Usage: The verb is the same as the noun: "My dog had to be quarantined when I moved from France to the UK." For an adjective, we use the noun attributively: "They built a quarantine facility just outside the port area." Someone or something that has been quarantined is "in quarantine." A disease that makes you liable to quarantine is said to be "quarantinable."
Suggested usage: While the SARS epidemic has brought the literal meaning of this word to the forefront of public consciousness, it can be deployed metaphorically, too: "Rupert is never invited to these meetings; I think they’re trying to quarantine his notions about corporate responsibility."

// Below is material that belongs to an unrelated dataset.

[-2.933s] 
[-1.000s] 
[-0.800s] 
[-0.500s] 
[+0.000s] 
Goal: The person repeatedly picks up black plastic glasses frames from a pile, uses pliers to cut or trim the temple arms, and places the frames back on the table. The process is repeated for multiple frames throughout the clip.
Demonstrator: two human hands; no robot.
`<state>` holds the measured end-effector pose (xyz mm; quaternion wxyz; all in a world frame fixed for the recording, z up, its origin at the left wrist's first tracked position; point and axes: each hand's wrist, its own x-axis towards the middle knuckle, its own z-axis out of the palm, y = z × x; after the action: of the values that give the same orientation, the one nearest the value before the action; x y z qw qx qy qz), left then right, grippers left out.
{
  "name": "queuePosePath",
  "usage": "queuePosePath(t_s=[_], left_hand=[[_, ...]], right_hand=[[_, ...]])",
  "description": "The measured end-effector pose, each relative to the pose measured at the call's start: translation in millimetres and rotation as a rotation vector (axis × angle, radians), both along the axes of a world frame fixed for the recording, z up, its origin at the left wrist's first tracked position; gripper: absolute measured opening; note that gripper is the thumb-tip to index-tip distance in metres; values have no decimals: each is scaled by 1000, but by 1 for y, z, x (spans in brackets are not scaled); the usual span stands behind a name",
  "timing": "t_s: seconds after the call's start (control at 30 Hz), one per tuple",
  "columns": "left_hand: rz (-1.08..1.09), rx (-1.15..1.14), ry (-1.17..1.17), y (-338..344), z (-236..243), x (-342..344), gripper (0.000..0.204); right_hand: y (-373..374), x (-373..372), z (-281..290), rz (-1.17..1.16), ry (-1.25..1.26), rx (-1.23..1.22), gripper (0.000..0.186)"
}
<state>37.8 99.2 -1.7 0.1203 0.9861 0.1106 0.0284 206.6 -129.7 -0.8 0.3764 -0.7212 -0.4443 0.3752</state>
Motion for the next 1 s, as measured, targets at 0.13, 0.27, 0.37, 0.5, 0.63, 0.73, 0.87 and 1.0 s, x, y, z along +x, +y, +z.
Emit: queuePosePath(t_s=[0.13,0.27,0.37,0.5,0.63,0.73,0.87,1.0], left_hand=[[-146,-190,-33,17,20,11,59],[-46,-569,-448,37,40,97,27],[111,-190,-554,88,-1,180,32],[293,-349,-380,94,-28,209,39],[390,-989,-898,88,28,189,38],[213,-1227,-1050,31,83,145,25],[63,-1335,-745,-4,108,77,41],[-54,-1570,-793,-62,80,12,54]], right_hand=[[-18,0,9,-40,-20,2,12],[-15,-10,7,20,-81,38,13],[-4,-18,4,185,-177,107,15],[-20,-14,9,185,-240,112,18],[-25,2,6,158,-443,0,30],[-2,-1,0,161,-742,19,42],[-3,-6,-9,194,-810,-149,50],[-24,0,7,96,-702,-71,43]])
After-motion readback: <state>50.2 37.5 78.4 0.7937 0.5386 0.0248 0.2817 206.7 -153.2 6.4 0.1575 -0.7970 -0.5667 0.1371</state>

Etymology: The word comes from Venice of the Middle Ages, where ships arriving from plague spots were obliged to spend forty days (in Italian, "quaranta giorni") at anchor offshore before being permitted to land goods or people. Italian "quaranta" comes from the Latin "quadraginta," also meaning "forty," related to "quadrans," a quarter, and "quadra," a square. Here we can see the origins of our words "quadrant," "quarter," "quart," "quadrangle," and the square dance called a "quadrille." "Square" itself comes from the Latin "ex quadra." A "squadron" or "squad" originally referred to a body of soldiers formed up in a square. And a "quarry" is a place where stones are square-cut—all from the same Latin source.